Children could start getting Covid vaccines over the summer as part of the government's herd immunity strategy. As Katy Balls reported last month, the current thinking in government is that vaccinating the majority of the population is the best way to stop the virus in its tracks. But where does this leave parents like me who have concerns about giving their children the jab?
NHS England’s chief executive Simon Stevens has already mooted the idea of combining the flu and Covid vaccinations into one dose. And streamlining the two vaccinations makes perfect sense for adults. But it could put parents in a difficult position.
Flu can pose a much greater risk to children than Covid – it causes more child deaths in the U.S. than any other vaccinated disease. My own daughter ended up in hospital after flu complications last winter. And yet, parents who want their child to receive the flu jab but not Covid may not be given that option.
It’s one thing to hand out vaccine certificates or stickers to children who receive the jab, but quite another to use another much-needed vaccine as a carrot with which to tempt parents. It’s also counter-intuitive if the move backfires. Influenza hospital admissions place a huge burden on the NHS each winter. Unvaccinated children will only add to the pressure.
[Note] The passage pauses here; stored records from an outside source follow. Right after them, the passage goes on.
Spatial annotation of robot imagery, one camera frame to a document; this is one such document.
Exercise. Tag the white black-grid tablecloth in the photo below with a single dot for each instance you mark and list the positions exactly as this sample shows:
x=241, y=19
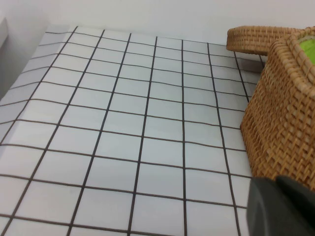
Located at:
x=118, y=127

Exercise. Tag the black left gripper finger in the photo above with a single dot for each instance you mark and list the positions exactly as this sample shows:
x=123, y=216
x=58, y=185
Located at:
x=278, y=211

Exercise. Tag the green fabric basket liner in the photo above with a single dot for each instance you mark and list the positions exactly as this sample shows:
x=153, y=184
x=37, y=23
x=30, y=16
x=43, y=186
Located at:
x=307, y=49

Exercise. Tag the woven rattan basket lid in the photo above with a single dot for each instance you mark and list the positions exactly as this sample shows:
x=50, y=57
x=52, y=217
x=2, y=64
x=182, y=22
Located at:
x=248, y=39

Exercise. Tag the woven rattan basket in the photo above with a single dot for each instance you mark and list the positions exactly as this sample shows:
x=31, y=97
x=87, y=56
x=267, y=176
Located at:
x=278, y=118

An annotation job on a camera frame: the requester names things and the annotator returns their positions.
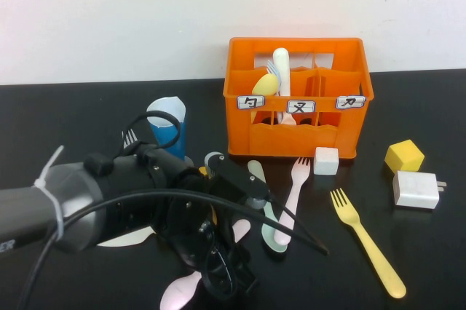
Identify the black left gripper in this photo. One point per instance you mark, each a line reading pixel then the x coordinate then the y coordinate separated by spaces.
pixel 196 233

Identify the pink plastic spoon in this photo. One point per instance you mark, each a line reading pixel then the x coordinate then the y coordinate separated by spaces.
pixel 178 293

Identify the white plastic cutlery piece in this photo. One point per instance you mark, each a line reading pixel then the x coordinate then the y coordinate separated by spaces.
pixel 282 66

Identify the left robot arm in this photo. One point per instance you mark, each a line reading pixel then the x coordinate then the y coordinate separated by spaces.
pixel 22 211

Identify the orange plastic cutlery holder crate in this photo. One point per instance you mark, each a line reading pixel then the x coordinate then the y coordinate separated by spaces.
pixel 327 139

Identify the mint green plastic spoon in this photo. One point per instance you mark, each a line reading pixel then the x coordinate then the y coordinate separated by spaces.
pixel 256 170

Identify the pink plastic fork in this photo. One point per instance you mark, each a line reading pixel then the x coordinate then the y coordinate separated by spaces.
pixel 296 186

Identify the white plastic knife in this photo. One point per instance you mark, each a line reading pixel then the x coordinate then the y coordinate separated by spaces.
pixel 123 239

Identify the yellow plastic fork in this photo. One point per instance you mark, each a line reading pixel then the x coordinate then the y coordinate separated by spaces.
pixel 367 244

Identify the white foam cube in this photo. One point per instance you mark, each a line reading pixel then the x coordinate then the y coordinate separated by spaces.
pixel 325 161

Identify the grey plastic fork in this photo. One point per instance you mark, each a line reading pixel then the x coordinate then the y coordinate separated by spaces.
pixel 128 140

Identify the paper label marked spoon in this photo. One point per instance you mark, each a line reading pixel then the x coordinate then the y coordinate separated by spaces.
pixel 251 102

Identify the blue paper cone cup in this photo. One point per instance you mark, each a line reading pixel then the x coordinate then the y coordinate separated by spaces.
pixel 165 106

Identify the paper label marked fork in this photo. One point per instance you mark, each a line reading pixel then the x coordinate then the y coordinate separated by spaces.
pixel 301 106

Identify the white zip tie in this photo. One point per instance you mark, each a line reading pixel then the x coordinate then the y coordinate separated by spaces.
pixel 54 215

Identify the yellow plastic spoon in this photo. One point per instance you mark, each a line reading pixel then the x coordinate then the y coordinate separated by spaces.
pixel 264 84

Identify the white plug charger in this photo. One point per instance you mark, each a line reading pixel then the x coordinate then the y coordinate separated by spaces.
pixel 415 190

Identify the yellow foam cube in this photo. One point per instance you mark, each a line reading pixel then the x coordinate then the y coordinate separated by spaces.
pixel 404 157

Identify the paper label marked knife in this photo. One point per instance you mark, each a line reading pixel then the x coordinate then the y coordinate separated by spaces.
pixel 350 102

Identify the light blue plastic fork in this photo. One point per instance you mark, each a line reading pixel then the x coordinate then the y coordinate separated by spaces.
pixel 273 70

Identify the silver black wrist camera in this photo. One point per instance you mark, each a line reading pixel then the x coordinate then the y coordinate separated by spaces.
pixel 233 186

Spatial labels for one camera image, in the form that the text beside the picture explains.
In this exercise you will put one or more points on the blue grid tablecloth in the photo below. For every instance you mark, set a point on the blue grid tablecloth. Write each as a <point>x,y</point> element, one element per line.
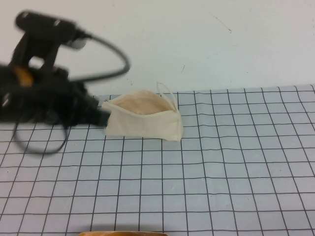
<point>221,172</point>

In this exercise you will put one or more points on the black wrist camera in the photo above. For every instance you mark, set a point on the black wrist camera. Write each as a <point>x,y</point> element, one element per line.
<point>44,24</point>

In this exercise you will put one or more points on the cream fabric pencil case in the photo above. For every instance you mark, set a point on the cream fabric pencil case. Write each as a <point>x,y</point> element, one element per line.
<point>142,127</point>

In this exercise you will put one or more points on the orange-brown rounded object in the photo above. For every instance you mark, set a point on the orange-brown rounded object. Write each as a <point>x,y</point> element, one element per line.
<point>123,233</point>

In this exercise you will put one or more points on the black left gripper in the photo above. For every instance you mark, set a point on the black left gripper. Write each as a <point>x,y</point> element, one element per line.
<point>49,98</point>

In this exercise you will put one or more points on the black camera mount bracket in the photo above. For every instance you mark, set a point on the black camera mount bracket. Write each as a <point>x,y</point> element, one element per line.
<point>50,52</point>

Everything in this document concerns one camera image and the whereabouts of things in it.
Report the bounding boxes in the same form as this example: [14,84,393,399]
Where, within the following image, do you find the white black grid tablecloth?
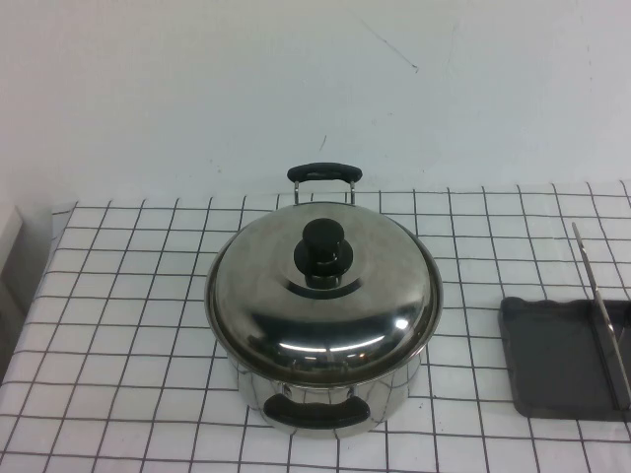
[0,180,631,473]

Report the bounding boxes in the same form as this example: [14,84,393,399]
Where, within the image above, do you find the black tray wire lid rack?
[498,221,631,436]

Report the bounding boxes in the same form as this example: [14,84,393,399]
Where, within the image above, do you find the stainless steel pot black handles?
[204,164,447,439]

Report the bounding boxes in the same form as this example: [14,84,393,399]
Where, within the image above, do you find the steel pot lid black knob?
[205,200,444,379]

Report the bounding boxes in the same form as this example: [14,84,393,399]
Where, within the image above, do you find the grey box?
[0,204,27,316]

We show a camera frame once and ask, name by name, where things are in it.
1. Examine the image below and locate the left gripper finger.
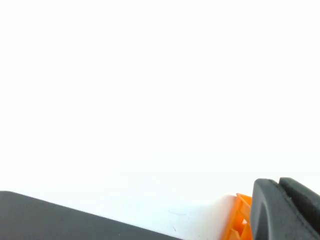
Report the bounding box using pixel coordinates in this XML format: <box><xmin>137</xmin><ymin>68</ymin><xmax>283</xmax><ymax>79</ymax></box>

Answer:
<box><xmin>250</xmin><ymin>176</ymin><xmax>320</xmax><ymax>240</ymax></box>

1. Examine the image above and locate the orange plastic cutlery crate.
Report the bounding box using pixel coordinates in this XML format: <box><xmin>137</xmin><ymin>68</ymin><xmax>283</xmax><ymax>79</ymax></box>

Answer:
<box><xmin>228</xmin><ymin>192</ymin><xmax>253</xmax><ymax>240</ymax></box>

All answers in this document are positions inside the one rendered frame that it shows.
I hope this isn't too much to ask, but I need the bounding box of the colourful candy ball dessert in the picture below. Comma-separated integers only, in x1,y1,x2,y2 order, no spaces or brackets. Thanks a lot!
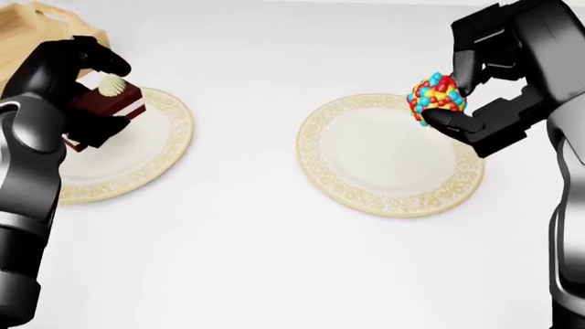
406,71,469,128

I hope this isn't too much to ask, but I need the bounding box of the white gold-rimmed plate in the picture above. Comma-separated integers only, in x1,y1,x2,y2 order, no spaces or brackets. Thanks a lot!
57,85,196,206
295,93,485,219

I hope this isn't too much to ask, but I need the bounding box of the red velvet cake slice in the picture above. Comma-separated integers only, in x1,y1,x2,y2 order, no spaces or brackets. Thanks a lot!
61,74,147,154

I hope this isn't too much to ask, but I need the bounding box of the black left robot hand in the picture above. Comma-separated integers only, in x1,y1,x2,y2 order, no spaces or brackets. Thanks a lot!
0,35,133,150

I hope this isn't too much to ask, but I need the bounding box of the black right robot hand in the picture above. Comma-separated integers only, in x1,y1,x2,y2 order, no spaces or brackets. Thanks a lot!
423,0,585,159

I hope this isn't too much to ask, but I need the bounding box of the light wooden tray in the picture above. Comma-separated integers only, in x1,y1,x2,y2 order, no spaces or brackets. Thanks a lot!
0,1,111,90

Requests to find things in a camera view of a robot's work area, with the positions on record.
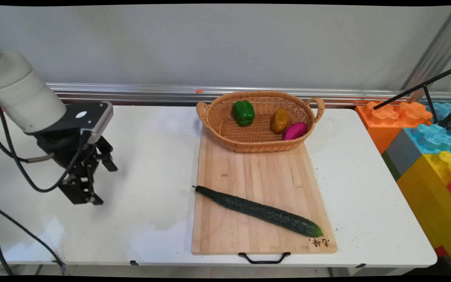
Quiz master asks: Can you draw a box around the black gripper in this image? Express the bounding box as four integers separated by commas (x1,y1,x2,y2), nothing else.
34,130,119,206

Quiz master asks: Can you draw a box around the long dark green cucumber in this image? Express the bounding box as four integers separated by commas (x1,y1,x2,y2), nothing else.
193,185,323,238

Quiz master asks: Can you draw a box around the green bell pepper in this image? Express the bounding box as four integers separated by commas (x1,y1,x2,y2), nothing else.
232,100,256,127

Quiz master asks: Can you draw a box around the wooden cutting board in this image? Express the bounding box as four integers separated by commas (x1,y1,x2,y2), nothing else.
191,125,338,255

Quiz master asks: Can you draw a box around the brown potato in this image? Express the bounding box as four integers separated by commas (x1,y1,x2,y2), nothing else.
270,108,290,134

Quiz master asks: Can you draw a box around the magenta sweet potato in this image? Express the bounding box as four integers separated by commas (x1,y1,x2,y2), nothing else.
283,122,308,141

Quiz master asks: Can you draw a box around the orange giant building block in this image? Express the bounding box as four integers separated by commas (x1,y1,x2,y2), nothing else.
355,101,433,155

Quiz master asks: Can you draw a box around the grey giant building block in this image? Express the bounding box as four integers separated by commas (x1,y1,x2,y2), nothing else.
381,128,424,181

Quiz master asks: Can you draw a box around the yellow giant building block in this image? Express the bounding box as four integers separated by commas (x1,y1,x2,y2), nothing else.
396,150,451,275

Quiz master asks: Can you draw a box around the blue giant building block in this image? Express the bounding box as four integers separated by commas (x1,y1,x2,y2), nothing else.
403,102,451,154

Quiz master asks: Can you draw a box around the black tripod stand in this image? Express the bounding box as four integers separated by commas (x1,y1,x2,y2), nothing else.
372,63,451,131

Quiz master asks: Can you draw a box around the black silver wrist camera box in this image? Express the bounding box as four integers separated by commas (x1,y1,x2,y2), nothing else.
28,101,114,145

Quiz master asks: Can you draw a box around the plain black cable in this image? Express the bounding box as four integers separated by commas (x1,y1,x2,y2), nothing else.
0,125,55,275

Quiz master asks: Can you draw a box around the aluminium rail along wall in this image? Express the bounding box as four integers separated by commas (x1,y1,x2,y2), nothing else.
45,82,451,107

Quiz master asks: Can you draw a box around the woven wicker basket with handles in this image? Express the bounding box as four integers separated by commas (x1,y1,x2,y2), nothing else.
196,91,325,153

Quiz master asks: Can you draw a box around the black cutting board handle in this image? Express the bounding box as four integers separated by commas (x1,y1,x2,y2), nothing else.
238,252,291,264

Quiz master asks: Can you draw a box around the slanted aluminium profile post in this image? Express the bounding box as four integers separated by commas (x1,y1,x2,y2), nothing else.
402,5,451,103
It would be wrong to tarnish parents who have concerns about vaccinating their children against Covid-19 as ‘anti-vaxxers’ or to suggest they are not doing their civic duty. It is a new vaccine that has only been trialled on 240 children in the UK to date, compared with 10,754 adults in the Oxford AstraZeneca trials in 2020.
I’m perfectly happy to take the vaccine myself but, with such a small pool of trial data, is it right to give it to my children? It’s impossible to monitor the long-term side effects of the vaccine before the proposed roll out in August. Parents have every right to question the inclusion of children in the programme, especially when children are not old enough to make the decision themselves.
One of the key arguments for vaccinating children is that it will prevent transmission in schools. But does the evidence back this up?
The European Centre for Disease Prevention and Control concluded that schools do not play a major role in the transmission of Covid-19. And these findings are backed up by a study published in February by two of the government’s own scientific advisors. This found that infections in schools lagged behind those of the rest of the community.
All this leads to the question of whether it’s necessary to vaccinate children at all. Boris Johnson himself has admitted that it’s not realistic to eliminate Covid completely. Why, then, is there a renewed push towards vaccinating the entire population? It’s costly, potentially coercive and it puts parents in the unenviable position of having to make a decision about a vaccine for which there is only a small amount of trial data available. The government can press ahead with its August roll out if it likes, but, if it wants parents to cooperate, it will have to answer our perfectly valid concerns.